At the time this essay was published, I had been running Chez Panisse for about eighteen years. I had started the restaurant as a little place to feed my friends in the counterculture—a place where we could gather around the table, eat delicious food, and discuss the politics of the time. We didn’t set out with food activism in mind. Instead, it was our pursuit of taste that brought us to the doorsteps of the small, local organic farmers. As we developed relationships with those producers—men and women who were growing flavorful heritage crops and farming in traditional ways that protected the land—we realized how dependent we were upon them, and they upon us. Over the years, that local network of organic suppliers came to define the food and philosophy at Chez Panisse.
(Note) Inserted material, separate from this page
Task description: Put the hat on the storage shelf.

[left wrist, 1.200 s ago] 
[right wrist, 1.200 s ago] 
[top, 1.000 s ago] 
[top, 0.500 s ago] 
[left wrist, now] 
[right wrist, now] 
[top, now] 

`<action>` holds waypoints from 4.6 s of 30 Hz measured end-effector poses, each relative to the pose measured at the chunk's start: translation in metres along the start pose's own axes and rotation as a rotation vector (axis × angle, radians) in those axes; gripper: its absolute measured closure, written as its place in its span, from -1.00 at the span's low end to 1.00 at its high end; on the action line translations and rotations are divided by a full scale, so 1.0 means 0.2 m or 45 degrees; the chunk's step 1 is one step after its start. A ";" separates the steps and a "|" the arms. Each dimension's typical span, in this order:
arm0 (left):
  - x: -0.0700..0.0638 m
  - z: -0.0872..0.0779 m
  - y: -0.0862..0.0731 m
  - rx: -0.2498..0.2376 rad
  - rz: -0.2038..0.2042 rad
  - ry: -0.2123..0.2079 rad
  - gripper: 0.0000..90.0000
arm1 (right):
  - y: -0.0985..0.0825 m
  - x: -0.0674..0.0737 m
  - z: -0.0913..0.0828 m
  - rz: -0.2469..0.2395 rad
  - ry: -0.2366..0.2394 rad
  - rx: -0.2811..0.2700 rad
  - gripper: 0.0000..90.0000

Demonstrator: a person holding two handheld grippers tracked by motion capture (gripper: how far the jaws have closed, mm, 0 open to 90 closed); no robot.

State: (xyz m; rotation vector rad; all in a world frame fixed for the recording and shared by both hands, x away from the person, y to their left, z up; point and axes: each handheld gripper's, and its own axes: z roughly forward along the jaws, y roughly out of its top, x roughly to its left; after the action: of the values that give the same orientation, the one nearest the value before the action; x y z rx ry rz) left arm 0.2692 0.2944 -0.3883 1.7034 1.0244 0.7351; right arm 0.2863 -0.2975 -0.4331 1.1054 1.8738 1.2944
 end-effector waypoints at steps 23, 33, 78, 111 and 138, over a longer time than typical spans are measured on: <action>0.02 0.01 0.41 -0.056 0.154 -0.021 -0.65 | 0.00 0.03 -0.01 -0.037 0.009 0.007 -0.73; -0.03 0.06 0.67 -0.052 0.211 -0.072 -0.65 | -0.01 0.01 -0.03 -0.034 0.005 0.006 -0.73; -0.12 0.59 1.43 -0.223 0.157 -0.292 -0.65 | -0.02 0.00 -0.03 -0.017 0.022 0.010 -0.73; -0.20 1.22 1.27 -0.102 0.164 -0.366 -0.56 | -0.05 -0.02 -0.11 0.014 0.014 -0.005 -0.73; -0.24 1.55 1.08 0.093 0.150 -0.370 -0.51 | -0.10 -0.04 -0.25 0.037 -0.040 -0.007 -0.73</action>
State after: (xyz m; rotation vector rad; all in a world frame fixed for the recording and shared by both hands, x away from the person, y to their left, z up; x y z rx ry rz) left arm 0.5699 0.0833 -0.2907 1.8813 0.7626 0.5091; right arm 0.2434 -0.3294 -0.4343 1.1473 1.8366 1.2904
We realized how much our lives were enriched by the values they brought into the restaurant. We were experiencing a dawning awareness that our everyday food choices were agricultural—were, indeed, political—and that we could either choose to strengthen the global industrial food system or choose to participate in an entirely different local, rural economy.
In these three intervening decades, I have come to fully understand the astonishing, uncanny prescience of Wendell Berry’s vision. Here, he outlines the entire dysfunction of our current industrial food system: namely, how the food industry divorces us from the land, and in doing so, pulls the wool over our eyes about the wrongdoings taking place within that system every day. Wendell shows us how we are all victims of fast food culture, made passive and dependent by the multinational industrial food conglomerates. We have all been indoctrinated by the values of this fast food culture, told that cooking is drudgery; that food should look and taste the same all year round, wherever we are in the world, no matter what the season; that time is money, and speed should be cherished above all else; that our choices, food-related or otherwise, have no consequences.
These are, of course, a series of falsehoods, and Wendell exposes them all with piercing clarity. These falsehoods resonate even more today in the face of imminent climate chaos. But Wendell’s is also a message of hope: here he guides us with seven practical, succinctly presented suggestions for how we can lead our lives more humanely. These proposals are simple. They make sense. They connect us to the land and to the traditions that have sustained us since the beginning of civilization. And they are pleasurable.
Pleasure, to Wendell, is essential. This essay is a warning, but it is also a reminder of the joy that comes when you live in tune with the natural world. In this manner, too, Wendell could see into the future. He saw the potential for a powerful counterforce to fast food culture, one based around those earthbound values that knit us together as human beings on this planet.
Wendell Berry was more than just prescient. He wrote in such a lucid, lyrical way that we have as much to learn from him now as we did then—more perhaps, now that we need so desperately to hear his hopeful message. Thirty years later, I believe we are ready for Wendell.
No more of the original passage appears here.